Integration with YuniKorn
Warning
This feature is only supported on version 2.0.0 of the operator and above.YuniKorn is an alternative scheduler for Kubernetes that provides batch scheduling capabilities over the default scheduler and can notably improve the experience of running Spark on Kubernetes. These capabilities include gang scheduling, application-aware job queueing, hierarchical resource quotas and improved binpacking.
How to use
1. Install YuniKorn
Install YuniKorn on your Kubernetes cluster by following the Get Started guide on the YuniKorn docs.
Note: By default, YuniKorn will install an admission controller that will set the schedulerName
field on all pods to YuniKorn. Please consult the YuniKorn docs for instructions on disabling this if this is not desired.
2. Enable batch scheduling in the controller
Set the following values on your operator installation to enable batch scheduling in the controller. You can also optionally set the default batch scheduler for all SparkApplication
definitions if not specified by the user in .spec.batchScheduler
.
controller:
batchScheduler:
enable: true
# Setting the default batch scheduler is optional.
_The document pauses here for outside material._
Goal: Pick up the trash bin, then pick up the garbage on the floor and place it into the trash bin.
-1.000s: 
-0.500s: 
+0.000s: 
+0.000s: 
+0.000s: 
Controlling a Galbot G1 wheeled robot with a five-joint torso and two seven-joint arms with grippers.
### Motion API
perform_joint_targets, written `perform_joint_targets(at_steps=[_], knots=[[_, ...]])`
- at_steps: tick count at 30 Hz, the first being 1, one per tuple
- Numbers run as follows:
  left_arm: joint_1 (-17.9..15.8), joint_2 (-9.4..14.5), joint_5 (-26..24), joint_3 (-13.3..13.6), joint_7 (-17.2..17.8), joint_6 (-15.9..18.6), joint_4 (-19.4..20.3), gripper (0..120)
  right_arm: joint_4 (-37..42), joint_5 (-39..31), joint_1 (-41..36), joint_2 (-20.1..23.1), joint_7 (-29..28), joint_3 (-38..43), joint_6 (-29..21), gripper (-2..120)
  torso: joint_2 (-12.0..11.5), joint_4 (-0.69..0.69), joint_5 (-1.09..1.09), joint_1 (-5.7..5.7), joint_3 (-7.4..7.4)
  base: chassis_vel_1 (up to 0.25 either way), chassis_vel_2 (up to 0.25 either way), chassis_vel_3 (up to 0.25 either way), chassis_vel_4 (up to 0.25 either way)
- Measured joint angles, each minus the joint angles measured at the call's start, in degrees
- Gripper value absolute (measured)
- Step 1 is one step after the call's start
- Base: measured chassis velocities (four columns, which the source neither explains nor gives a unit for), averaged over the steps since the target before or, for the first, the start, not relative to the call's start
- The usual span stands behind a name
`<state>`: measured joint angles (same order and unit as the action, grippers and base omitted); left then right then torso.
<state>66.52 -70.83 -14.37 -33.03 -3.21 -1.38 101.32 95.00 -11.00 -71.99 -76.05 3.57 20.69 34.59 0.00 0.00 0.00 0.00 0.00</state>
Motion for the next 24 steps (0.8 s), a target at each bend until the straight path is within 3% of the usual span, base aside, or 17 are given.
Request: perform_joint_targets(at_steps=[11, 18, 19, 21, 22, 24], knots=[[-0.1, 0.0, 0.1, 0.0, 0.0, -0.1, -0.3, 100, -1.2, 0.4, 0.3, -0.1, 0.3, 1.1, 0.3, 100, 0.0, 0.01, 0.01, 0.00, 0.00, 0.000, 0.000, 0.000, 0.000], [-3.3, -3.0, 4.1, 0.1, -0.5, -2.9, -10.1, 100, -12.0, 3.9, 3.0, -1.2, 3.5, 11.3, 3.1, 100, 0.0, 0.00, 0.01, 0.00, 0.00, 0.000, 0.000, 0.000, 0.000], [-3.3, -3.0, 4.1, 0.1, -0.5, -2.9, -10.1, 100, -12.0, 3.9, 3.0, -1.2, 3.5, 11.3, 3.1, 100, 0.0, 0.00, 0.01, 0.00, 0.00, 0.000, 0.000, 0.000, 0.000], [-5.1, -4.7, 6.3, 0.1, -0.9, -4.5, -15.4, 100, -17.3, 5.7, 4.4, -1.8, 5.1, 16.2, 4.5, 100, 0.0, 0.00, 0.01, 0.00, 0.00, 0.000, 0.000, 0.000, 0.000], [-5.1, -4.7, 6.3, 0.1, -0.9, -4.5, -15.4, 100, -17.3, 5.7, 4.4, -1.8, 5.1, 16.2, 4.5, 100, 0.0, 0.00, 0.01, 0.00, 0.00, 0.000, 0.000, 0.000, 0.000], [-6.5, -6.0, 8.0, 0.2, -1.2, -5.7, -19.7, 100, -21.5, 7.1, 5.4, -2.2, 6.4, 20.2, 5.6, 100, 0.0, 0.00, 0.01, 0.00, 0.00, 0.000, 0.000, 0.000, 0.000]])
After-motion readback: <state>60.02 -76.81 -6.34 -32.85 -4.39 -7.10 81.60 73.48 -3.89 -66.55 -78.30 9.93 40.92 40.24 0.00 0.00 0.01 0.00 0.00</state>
The default only
# applies if the batchScheduler field on the SparkApplication spec is not set
default: yunikorn
3. Submit an application
Specify the batch scheduler on your SparkApplication
as shown below. You can find a full example in the repo under examples/spark-pi-yunikorn.yaml
.
spec:
...
batchScheduler: yunikorn
batchSchedulerOptions:
queue: root.default
Using the above example, the Spark operator will do the following:
- Annotate the driver pod with task group annotations
- Set the
schedulerName
field on the driver and executor pods toyunikorn
- Add a queue label to the driver and executor pods if specified under
batchSchedulerOptions
For more information on gang scheduling, task groups and queue routing, please consult the following YuniKorn doc pages:
You should see the following pod events that show the pod was gang scheduled with YuniKorn:
Type Reason Age From Message
---- ------ ---- ---- -------
Normal Scheduling 20s yunikorn default/spark-pi-yunikorn-driver is queued and waiting for allocation
Normal GangScheduling 20s yunikorn Pod belongs to the taskGroup spark-driver, it will be scheduled as a gang member
Normal Scheduled 19s yunikorn Successfully assigned default/spark-pi-yunikorn-driver to node spark-operator-worker
Normal PodBindSuccessful 19s yunikorn Pod default/spark-pi-yunikorn-driver is successfully bound to node spark-operator-worker
Normal TaskCompleted 4s yunikorn Task default/spark-pi-yunikorn-driver is completed
Normal Pulling 20s kubelet Pulling image "spark:3.5.2"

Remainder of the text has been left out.